Version 7 (modified by goldfire, 5 years ago) (diff)

--

# Kind inference for types and classes

## Baseline strategy (BASELINE)

This plan, originally due to Mark Jones, is the strategy that GHC 7.8 follows for ordinary, recursive term-level functions, and for recursive data types. I'll describe it for data types, with this example:

   data SS f a b = MkSS (TT a f) (SS f a b)
data TT (a::k) (f::k -> *) :: * where
MkTT :: f a -> SS f a Maybe -> SS f a Int -> TT a f

1. Identify which type constructors have Complete User Type Signatures (CUSK). In this example, TT does. Extend the environment with these, fixed, kinds:
       TT :: forall k. k -> (k->*) -> *

2. Perform strongly-connected component (SCC) analysis on the non-CUSK decls, ignoring dependencies on a type constructor with a CUSK. In our example, we get a single recursive SCC, containing SS.
1. For each SCC in turn:
• Bind the type constructor to a fresh meta-kind variable:
        SS :: kappa0

• Kind-check all the declarations of the SCC in this environment. This will generate some unifications, so in the end we get
        kappa0 ~ (kappa1 -> *) -> kappa1 -> kappa2 -> *

The kappa1 arises from instantiating TT at its call site in SS
• Generalise. So we get
        SS :: forall k1 k2. (k1->*) -> k1 -> k2 -> *

2. Extend the environment with these generalised kind bindings, and kind-check the CUSK declarations.

The Key Point is that we can kind-check SS without looking at TT's definition at all, because we completely know TT's kind.
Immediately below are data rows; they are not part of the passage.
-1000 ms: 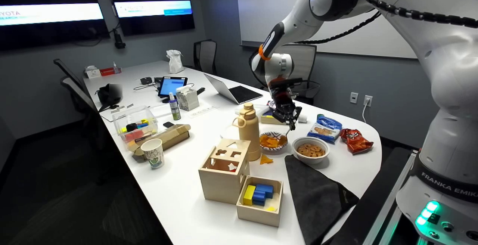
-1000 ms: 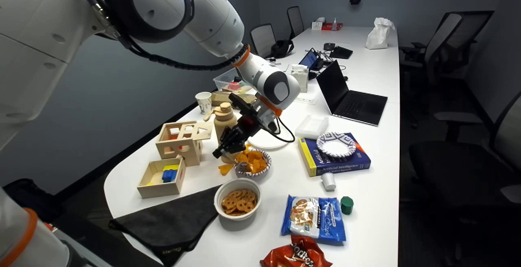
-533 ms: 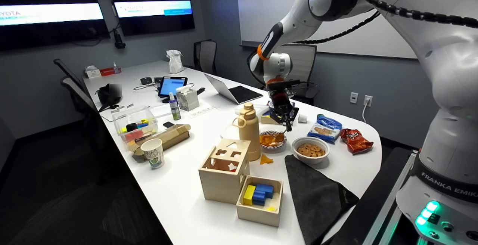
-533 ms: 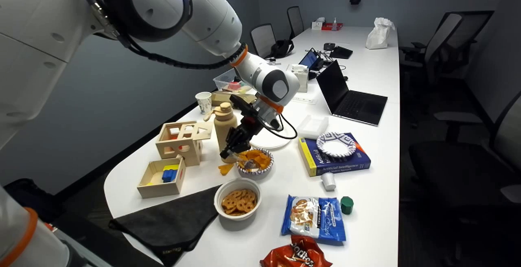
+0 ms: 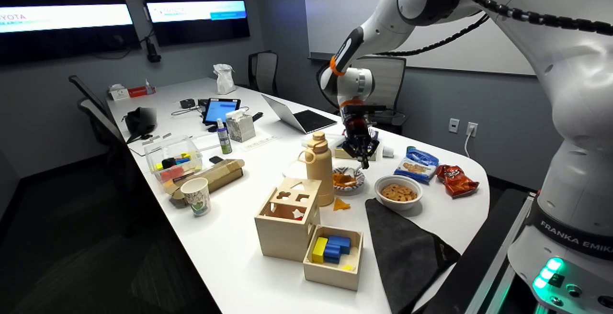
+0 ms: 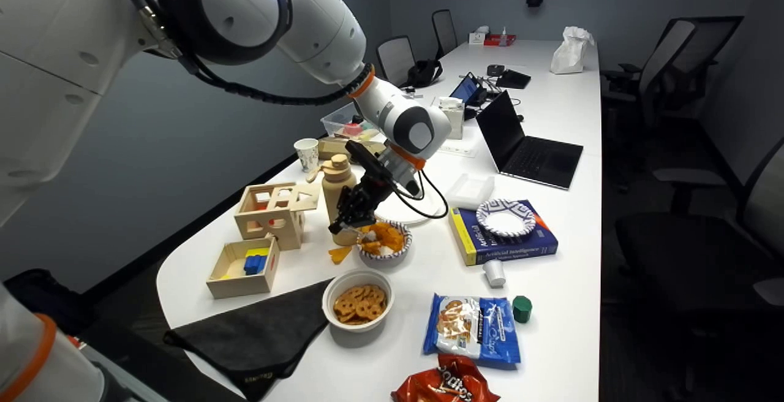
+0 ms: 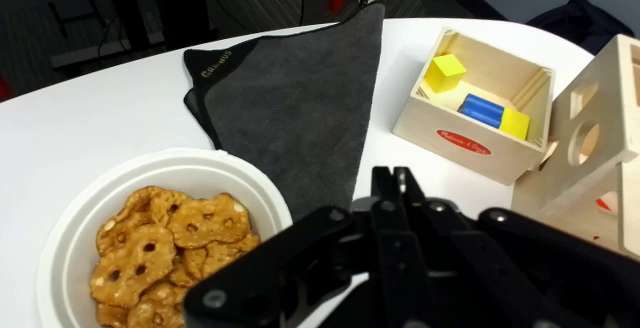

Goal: Use the silver spatula to stir the bowl

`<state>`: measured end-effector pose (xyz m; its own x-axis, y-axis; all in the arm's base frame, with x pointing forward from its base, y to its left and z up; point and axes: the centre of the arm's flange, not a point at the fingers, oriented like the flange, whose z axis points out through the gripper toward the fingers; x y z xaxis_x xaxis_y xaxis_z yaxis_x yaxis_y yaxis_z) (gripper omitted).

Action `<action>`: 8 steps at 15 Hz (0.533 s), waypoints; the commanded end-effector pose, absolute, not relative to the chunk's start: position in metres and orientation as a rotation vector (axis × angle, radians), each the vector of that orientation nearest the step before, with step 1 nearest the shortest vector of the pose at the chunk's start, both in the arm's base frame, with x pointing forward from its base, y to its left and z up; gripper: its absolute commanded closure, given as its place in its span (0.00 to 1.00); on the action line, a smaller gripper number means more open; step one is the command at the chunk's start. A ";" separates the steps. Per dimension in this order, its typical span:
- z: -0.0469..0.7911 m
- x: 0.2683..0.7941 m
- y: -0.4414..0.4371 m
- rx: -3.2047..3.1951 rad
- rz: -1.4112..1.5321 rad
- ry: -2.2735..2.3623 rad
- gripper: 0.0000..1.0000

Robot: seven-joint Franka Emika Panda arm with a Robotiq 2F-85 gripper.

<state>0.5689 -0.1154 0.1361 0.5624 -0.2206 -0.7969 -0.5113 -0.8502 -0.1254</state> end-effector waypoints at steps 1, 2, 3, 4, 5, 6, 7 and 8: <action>0.143 0.567 -0.116 -2.363 1.192 0.498 0.99; 0.144 0.566 -0.116 -2.339 1.214 0.482 0.99; 0.145 0.563 -0.117 -2.328 1.243 0.490 0.99; 0.145 0.561 -0.118 -2.319 1.271 0.498 0.99; 0.146 0.559 -0.117 -2.315 1.307 0.522 0.99; 0.146 0.557 -0.118 -2.307 1.333 0.538 0.99; 0.145 0.556 -0.118 -2.305 1.360 0.564 0.99; 0.145 0.556 -0.118 -2.302 1.381 0.585 0.99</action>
<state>0.5510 -0.1169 0.1410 0.4841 -0.1246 -0.8661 -0.5175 -0.8389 -0.1686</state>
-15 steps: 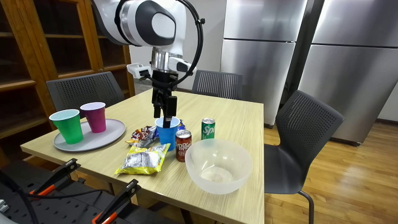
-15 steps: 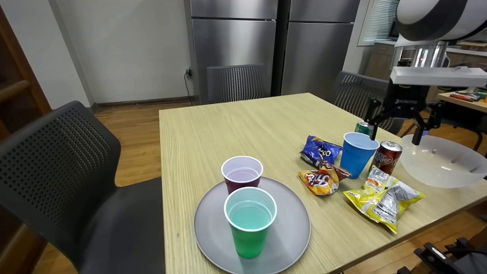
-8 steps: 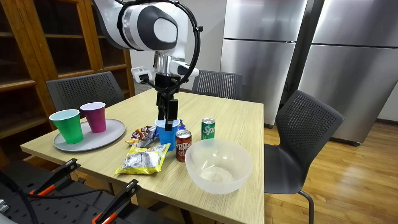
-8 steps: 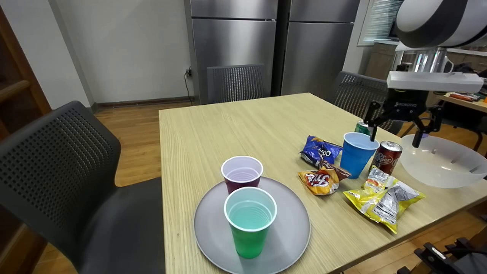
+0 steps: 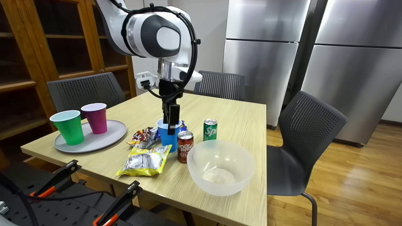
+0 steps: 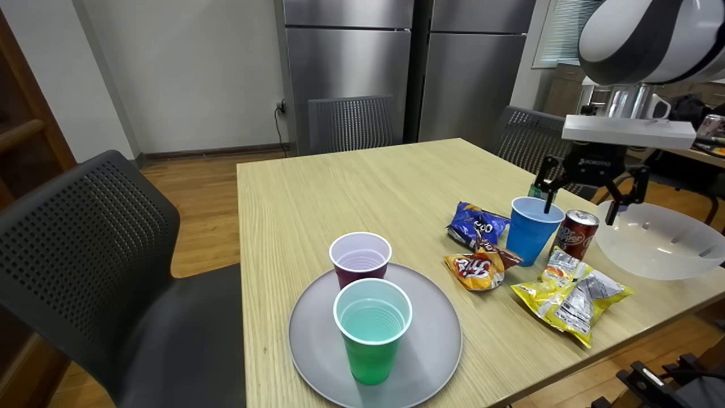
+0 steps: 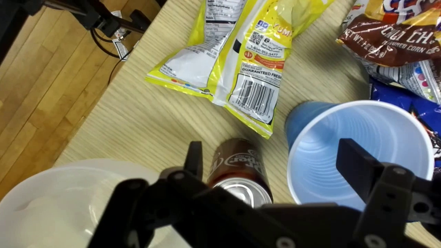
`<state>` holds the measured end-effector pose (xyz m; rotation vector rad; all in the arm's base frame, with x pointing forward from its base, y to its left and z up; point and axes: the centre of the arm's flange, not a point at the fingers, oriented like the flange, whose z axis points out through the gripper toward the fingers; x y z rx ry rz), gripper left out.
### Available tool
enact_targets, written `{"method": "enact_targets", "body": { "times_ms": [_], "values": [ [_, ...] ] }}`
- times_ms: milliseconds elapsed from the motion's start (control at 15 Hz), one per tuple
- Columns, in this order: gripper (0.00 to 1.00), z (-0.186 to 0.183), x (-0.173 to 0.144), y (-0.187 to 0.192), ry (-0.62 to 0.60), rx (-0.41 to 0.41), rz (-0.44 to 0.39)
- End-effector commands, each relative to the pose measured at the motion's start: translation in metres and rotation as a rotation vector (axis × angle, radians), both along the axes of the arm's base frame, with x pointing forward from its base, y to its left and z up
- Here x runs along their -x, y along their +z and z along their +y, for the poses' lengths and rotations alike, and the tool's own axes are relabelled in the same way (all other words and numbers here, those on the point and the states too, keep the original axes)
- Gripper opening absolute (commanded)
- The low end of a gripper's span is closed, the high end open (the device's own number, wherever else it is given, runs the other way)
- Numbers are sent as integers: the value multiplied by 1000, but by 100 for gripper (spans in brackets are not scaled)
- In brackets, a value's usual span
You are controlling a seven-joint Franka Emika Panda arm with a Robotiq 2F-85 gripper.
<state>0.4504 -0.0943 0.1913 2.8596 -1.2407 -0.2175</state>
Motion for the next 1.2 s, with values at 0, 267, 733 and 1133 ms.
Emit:
{"method": "enact_targets", "body": {
  "times_ms": [0, 267, 733, 1133],
  "values": [
    [100, 4, -16, -10, -59, -2, -15],
    [100, 6, -25, -20, -82, 0, -12],
    [58, 12, -28, -24, -93, -8, -13],
    [12, 14, -27, -21, -92, -8, -25]
  ]
}}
That in turn means that we can exploit inferred polymorphism for SS when kind-checking TT. As we do here: TT uses SS in two different ways (SS f a Maybe) and (SS f a Int).

Note that for a non-recursive type or class declaration, (BASELINE) always works fine.
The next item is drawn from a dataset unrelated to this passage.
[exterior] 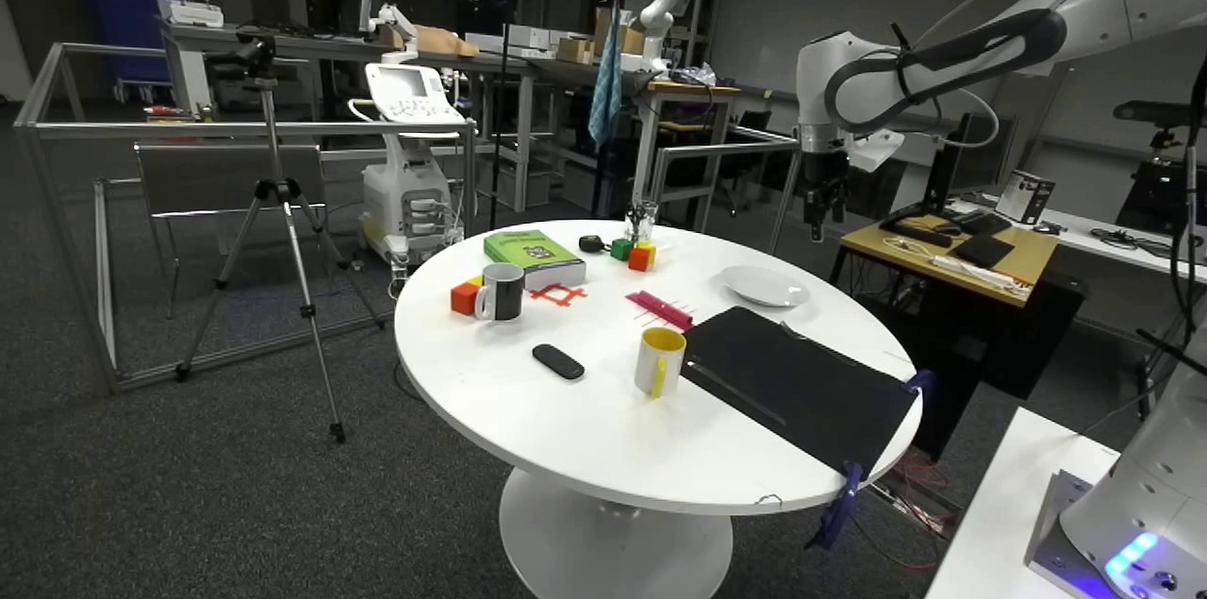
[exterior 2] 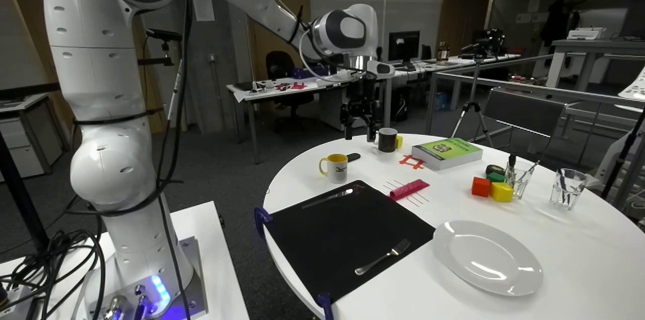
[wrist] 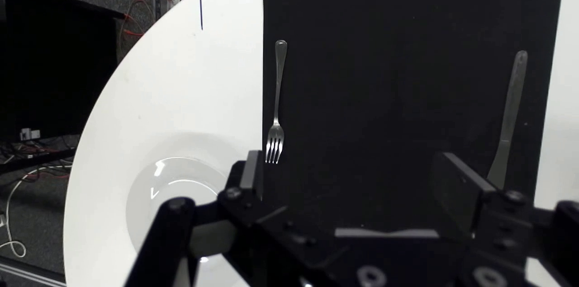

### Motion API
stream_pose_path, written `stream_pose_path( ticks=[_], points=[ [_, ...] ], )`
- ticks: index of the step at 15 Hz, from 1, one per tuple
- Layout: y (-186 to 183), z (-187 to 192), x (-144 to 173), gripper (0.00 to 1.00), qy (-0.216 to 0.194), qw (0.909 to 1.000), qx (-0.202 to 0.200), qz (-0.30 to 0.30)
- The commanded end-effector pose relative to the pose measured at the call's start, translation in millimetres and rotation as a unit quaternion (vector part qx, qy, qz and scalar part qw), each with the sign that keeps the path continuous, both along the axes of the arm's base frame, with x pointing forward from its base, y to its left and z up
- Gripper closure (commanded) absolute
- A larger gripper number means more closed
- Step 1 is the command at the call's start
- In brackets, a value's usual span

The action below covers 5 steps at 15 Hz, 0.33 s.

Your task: Move the plate on the black placemat onto the plate on the right side of the table

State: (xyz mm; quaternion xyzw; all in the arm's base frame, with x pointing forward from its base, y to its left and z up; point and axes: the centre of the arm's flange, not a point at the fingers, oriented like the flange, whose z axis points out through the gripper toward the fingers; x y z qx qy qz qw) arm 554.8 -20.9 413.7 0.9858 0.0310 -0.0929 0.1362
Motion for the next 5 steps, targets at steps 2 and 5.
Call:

## Partial kind signature strategy (PARTIAL)

The key idea is that all polymorphism is declared, so nothing gets to be kind-polymorphic unless you say so. But the payoff is that you can give partial kind signatures. Here's the strategy.

1. Sort the declarations into SCCs. No special treatment for CUSKs.
1. For each declaration, extend the environment with a kind binding that has a forall for each explicit user-written kind variable, but meta-kind variables otherwise. These kind annotations amount to partial kind signatures. For example
      data Foo (a :: k1 -> k1) b c = ...

would get a kind binding
      Foo :: forall k1. (k1->k1) -> kappa1 -> kappa2 -> *

Our earlier example would give
      T :: forall k. k -> (k->*) -> *
S :: kappa3 -> kappa4 -> kappa5 -> *

1. Kind-check the declartions in this environment. At a call of Foo, say, we'd instantiate the forall k1 with a fresh meta-kind variable, but would share kappa1, kappa2 among all calls to Foo.
1. Default any unconstrained meta kind variables to *

That's it! No generalisation step. The only polymorphism is that declared by the user.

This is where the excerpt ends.